Wenn meine Cheffin eine ehemalige Porno Darstellerin wäre, na und, wenn sie mich gut behandelt und meine Kollegen und auch gut bezahlt und alles stimmt, mir doch egal was sie vorher gemacht hat.
Schlimmer wiegt doch seit langen die Vorwürfe das sie andere Menschen mit sagen wir mal anderer Hautfarbe/Nationalität usw. anders behandelt, also der Rassismus Vorwurf und allgemein der Vorwurf das sie Menschen unter sich als sagen wir mal schlecht behandelt, das wäre gar nicht zu verzeihen. Das wäre Fatal. Und das liegt schon länger im Raum. 
Rein Psychologisch aber nicht verwunderlich wenn das mit der Vergangenheit so stimmen sollte. Viele Menschen von sagen wir mal etwas anderer Schicht die dann nach oben kommen behandeln dann Menschen schlechter weil sie sich eben jetzt als was besseres dargestellt fühlen.
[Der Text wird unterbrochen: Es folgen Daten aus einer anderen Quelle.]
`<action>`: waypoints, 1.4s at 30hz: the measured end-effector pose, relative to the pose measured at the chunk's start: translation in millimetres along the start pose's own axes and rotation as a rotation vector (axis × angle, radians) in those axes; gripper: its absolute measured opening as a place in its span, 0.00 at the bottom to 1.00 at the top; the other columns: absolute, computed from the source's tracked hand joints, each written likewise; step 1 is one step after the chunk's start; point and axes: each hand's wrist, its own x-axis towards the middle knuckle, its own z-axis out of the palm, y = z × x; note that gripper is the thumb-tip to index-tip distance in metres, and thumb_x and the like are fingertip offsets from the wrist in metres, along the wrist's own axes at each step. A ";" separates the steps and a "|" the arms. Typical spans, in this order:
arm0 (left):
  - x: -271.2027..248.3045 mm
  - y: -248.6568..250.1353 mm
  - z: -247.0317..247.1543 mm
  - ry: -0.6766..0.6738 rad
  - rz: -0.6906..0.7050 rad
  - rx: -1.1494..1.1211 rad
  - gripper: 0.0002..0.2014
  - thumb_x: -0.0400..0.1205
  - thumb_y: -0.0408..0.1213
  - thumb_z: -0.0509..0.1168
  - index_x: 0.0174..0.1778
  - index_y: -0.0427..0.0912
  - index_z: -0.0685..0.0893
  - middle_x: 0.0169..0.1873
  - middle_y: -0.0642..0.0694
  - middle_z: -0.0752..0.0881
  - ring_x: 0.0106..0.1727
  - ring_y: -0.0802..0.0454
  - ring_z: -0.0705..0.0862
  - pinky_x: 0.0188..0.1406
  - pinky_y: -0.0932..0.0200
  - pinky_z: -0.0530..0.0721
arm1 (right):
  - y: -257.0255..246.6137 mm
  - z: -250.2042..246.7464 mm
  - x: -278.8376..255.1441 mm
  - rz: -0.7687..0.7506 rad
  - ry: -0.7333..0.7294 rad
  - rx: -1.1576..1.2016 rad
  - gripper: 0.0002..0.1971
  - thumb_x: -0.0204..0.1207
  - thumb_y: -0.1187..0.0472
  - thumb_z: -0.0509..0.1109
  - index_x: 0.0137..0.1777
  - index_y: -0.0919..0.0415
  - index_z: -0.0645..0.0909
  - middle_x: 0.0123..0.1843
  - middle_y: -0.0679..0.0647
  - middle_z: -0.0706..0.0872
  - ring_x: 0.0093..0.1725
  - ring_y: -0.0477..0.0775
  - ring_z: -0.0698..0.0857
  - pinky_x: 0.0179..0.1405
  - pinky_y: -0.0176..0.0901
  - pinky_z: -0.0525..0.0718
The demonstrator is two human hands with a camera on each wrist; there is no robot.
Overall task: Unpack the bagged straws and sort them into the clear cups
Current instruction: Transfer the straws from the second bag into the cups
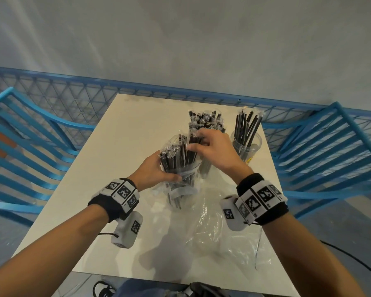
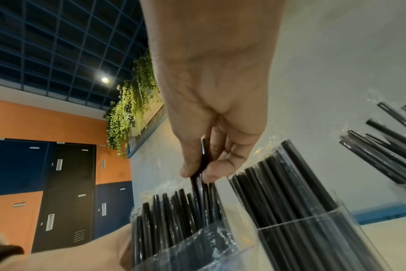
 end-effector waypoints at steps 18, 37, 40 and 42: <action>-3.0 5.1 -0.4 -0.043 0.004 -0.006 0.47 0.56 0.60 0.84 0.70 0.45 0.80 0.61 0.52 0.87 0.64 0.53 0.83 0.69 0.53 0.78 | -60.0 -97.1 0.5 -0.193 0.229 0.057 0.07 0.76 0.61 0.74 0.52 0.60 0.85 0.36 0.46 0.86 0.28 0.38 0.84 0.34 0.34 0.84; -5.3 3.2 -0.9 -0.017 -0.041 0.010 0.53 0.50 0.73 0.78 0.69 0.46 0.81 0.60 0.52 0.87 0.62 0.53 0.84 0.62 0.55 0.80 | -59.1 -222.8 -9.1 -0.255 0.505 0.062 0.15 0.71 0.40 0.74 0.51 0.48 0.82 0.36 0.36 0.88 0.32 0.40 0.86 0.35 0.31 0.85; -6.4 3.1 -1.7 -0.019 -0.045 0.002 0.51 0.52 0.70 0.79 0.69 0.47 0.80 0.61 0.53 0.87 0.63 0.54 0.84 0.66 0.51 0.81 | -27.4 -224.6 7.1 -0.158 0.589 -0.042 0.13 0.75 0.48 0.72 0.55 0.54 0.83 0.38 0.47 0.86 0.28 0.37 0.84 0.33 0.30 0.85; -7.1 2.8 -2.2 -0.018 -0.051 0.003 0.50 0.53 0.68 0.80 0.70 0.47 0.80 0.61 0.52 0.87 0.64 0.53 0.84 0.68 0.49 0.80 | -2.8 -210.3 19.6 -0.099 0.598 -0.151 0.14 0.76 0.56 0.72 0.58 0.63 0.84 0.41 0.57 0.86 0.26 0.35 0.83 0.33 0.27 0.85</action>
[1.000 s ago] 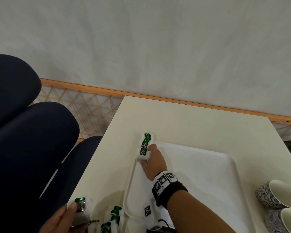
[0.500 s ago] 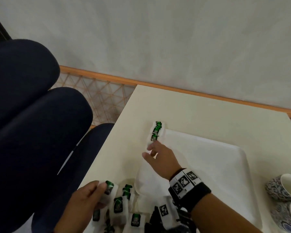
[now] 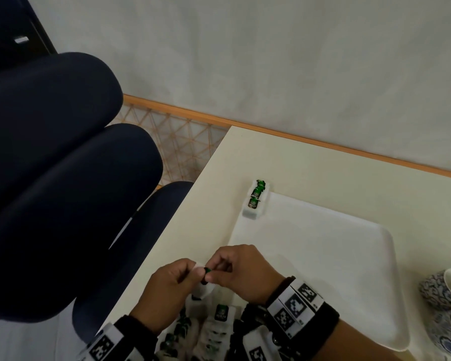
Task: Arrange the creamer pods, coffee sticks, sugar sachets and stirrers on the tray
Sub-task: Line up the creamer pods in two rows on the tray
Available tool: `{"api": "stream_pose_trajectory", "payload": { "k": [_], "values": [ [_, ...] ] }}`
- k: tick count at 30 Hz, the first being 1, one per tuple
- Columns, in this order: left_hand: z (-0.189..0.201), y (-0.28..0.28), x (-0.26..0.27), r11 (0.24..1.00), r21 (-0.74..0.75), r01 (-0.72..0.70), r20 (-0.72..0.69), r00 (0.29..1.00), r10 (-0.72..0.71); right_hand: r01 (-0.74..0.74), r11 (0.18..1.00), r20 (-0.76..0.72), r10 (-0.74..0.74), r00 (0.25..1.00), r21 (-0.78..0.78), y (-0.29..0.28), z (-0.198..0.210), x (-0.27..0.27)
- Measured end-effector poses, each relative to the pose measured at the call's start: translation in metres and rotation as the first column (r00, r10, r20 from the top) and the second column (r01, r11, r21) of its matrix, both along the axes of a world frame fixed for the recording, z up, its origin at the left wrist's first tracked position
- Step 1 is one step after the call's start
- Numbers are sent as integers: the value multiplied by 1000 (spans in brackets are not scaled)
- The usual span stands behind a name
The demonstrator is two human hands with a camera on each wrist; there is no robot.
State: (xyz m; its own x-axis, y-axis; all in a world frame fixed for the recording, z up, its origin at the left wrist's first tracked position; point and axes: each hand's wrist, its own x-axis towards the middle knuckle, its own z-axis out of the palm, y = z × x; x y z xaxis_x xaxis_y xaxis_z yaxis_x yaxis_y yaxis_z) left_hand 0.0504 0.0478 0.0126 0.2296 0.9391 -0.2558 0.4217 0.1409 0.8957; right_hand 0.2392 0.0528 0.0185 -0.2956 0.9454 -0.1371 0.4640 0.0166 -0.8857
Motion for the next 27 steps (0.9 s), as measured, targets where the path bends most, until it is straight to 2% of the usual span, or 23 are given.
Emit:
{"api": "stream_pose_trajectory", "payload": {
  "k": [2,5,8,10,13,17,21,27],
  "values": [
    [-2,-1,0,999,44,23,-48,999,-21,12,999,37,-14,999,51,-3,2,2],
    [-9,-3,-3,969,218,118,-312,949,-45,90,988,92,-103,990,129,-6,4,11],
    [-17,-6,-7,929,236,287,-605,791,-90,116,979,154,-142,978,169,-10,5,21],
    [-24,-7,-8,914,175,367,-711,690,-140,119,983,160,-141,977,141,-15,5,27],
    [-29,-6,-7,905,164,392,-752,643,-142,105,990,165,-120,979,96,-22,4,32],
    [-37,-4,-10,896,197,398,-772,627,-108,95,991,193,-111,975,91,-29,2,34],
    [-34,-2,-8,902,157,403,-780,610,-137,49,997,192,-60,980,63,-32,8,32],
    [-30,-4,-12,926,167,339,-695,707,-133,-141,990,169,140,976,-7,-33,14,27]
  ]
}}
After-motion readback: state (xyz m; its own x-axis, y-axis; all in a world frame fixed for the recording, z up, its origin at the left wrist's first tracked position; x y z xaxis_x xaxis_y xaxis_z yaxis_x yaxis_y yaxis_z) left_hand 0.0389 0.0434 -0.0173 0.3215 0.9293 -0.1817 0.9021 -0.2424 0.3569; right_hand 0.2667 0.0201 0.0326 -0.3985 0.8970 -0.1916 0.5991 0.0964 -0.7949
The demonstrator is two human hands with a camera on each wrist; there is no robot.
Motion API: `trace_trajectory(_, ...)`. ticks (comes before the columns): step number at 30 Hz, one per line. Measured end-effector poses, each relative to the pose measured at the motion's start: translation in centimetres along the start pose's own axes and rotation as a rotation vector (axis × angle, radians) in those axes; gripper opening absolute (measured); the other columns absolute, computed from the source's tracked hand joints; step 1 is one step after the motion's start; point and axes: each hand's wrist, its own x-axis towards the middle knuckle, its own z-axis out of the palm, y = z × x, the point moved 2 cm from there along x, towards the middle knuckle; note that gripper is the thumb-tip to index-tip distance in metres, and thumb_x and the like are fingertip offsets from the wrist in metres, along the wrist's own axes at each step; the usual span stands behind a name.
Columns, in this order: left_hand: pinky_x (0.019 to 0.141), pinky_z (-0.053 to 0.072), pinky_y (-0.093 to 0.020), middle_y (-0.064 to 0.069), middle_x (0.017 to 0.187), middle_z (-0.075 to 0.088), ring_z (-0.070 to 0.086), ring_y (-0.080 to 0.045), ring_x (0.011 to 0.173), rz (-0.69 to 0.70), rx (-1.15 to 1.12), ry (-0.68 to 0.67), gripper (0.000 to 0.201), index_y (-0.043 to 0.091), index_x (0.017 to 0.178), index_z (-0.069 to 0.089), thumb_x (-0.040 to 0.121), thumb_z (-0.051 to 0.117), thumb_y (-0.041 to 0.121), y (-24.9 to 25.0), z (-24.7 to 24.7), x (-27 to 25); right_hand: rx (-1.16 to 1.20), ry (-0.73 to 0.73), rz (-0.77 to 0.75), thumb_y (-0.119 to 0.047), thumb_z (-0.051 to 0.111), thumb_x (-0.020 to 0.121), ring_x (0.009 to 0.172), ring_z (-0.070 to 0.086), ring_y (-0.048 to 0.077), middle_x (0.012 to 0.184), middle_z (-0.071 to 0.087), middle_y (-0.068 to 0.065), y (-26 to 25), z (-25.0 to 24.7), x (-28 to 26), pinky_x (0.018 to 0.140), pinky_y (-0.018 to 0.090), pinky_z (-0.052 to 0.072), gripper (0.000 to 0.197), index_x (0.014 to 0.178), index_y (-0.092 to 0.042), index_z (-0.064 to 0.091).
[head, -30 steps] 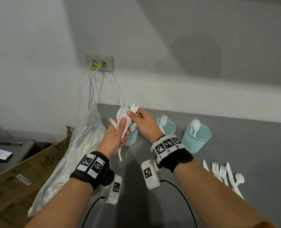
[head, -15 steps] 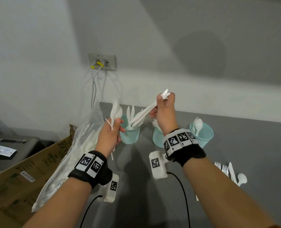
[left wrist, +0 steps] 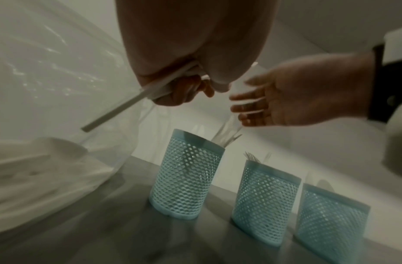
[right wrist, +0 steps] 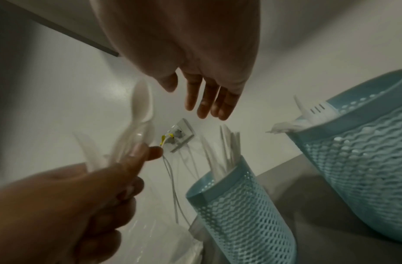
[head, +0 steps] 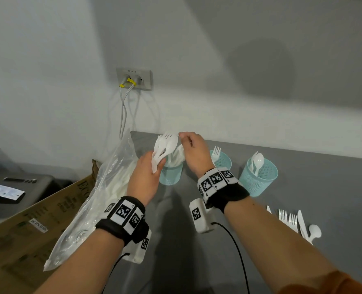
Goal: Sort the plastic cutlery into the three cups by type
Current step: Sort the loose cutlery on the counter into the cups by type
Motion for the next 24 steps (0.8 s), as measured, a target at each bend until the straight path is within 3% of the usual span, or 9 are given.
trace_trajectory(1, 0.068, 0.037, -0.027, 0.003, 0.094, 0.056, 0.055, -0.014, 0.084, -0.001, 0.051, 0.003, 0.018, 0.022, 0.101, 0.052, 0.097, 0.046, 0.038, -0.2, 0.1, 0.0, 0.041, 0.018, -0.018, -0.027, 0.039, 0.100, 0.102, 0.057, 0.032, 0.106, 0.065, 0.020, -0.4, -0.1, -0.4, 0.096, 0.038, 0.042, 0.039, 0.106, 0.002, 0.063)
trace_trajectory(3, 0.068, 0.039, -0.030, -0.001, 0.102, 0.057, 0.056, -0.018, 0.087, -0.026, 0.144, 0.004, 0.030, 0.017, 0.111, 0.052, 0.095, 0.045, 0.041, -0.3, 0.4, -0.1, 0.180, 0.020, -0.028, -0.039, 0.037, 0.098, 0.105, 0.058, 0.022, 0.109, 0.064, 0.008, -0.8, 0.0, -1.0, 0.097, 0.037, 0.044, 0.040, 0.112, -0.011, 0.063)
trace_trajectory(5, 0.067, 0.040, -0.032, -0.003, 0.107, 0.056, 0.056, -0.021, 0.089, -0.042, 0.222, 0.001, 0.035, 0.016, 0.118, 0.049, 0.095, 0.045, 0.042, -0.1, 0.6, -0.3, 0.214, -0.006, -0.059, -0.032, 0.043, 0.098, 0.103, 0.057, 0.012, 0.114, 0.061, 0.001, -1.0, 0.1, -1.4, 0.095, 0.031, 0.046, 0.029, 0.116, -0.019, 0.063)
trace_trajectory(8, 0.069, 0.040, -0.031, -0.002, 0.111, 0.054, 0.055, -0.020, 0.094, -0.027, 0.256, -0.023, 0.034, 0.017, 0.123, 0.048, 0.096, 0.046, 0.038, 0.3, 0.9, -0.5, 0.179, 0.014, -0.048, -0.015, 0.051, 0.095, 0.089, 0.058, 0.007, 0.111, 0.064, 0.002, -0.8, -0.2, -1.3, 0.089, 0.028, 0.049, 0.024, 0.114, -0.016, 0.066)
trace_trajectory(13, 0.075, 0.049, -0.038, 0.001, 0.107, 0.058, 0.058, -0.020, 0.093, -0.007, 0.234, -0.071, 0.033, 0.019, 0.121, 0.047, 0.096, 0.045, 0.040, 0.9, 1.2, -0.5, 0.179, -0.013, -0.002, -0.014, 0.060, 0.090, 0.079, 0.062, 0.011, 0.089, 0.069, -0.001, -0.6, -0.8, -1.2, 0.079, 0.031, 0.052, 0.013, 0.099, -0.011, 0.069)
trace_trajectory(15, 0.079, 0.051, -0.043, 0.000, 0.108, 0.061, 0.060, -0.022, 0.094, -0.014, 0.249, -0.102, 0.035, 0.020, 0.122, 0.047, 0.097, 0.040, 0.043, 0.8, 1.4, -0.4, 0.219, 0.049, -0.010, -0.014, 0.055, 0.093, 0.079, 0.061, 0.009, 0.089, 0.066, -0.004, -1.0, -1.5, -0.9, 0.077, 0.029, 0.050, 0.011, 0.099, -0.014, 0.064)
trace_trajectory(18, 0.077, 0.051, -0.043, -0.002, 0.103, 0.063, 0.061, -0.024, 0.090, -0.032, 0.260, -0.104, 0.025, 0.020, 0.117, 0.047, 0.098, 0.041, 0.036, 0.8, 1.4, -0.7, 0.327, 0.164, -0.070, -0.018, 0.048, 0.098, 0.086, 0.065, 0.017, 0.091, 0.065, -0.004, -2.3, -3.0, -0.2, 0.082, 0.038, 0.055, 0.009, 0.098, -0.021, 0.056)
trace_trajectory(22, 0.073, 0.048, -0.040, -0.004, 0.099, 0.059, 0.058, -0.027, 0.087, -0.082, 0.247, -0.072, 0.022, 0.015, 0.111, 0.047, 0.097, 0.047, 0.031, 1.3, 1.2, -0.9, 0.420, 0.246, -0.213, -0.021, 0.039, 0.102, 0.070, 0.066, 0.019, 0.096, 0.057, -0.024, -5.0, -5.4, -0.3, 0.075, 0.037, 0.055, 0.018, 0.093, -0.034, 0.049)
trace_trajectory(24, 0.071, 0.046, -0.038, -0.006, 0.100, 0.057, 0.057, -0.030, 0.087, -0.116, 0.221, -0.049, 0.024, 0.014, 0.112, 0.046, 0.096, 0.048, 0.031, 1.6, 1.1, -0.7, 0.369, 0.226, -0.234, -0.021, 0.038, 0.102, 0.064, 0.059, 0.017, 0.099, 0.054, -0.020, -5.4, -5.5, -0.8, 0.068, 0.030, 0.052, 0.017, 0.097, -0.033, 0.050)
Man fühlt sich eben als was besseres. Die meisten bekommen das gar nicht so mit.
Ob es auch bei Frau Gardiner  zutrifft kann ich natürlich nicht sagen und ob das alles so stimmt. Mal sehen was da noch so kommt.


----------



## Spassbremse (13. August 2016)

Wenn nicht immer alles so aufgebauscht würde...es handelt sich wohl um "St. Francis" (2007), ein mieser Horrorfilm mit einigen Softsex-Szenen...nix Porno...


----------



## JohnCarpenter1 (13. August 2016)

Spassbremse schrieb:


> Wenn nicht immer alles so aufgebauscht würde...es handelt sich wohl um "St. Francis" (2007), ein mieser Horrorfilm mit einigen Softsex-Szenen...nix Porno...


Ich wollte schon nach Links fragen...


----------



## Batze (13. August 2016)

Spassbremse schrieb:


> Wenn nicht immer alles so aufgebauscht würde...es handelt sich wohl um "St. Francis" (2007), ein mieser Horrorfilm mit einigen Softsex-Szenen...nix Porno...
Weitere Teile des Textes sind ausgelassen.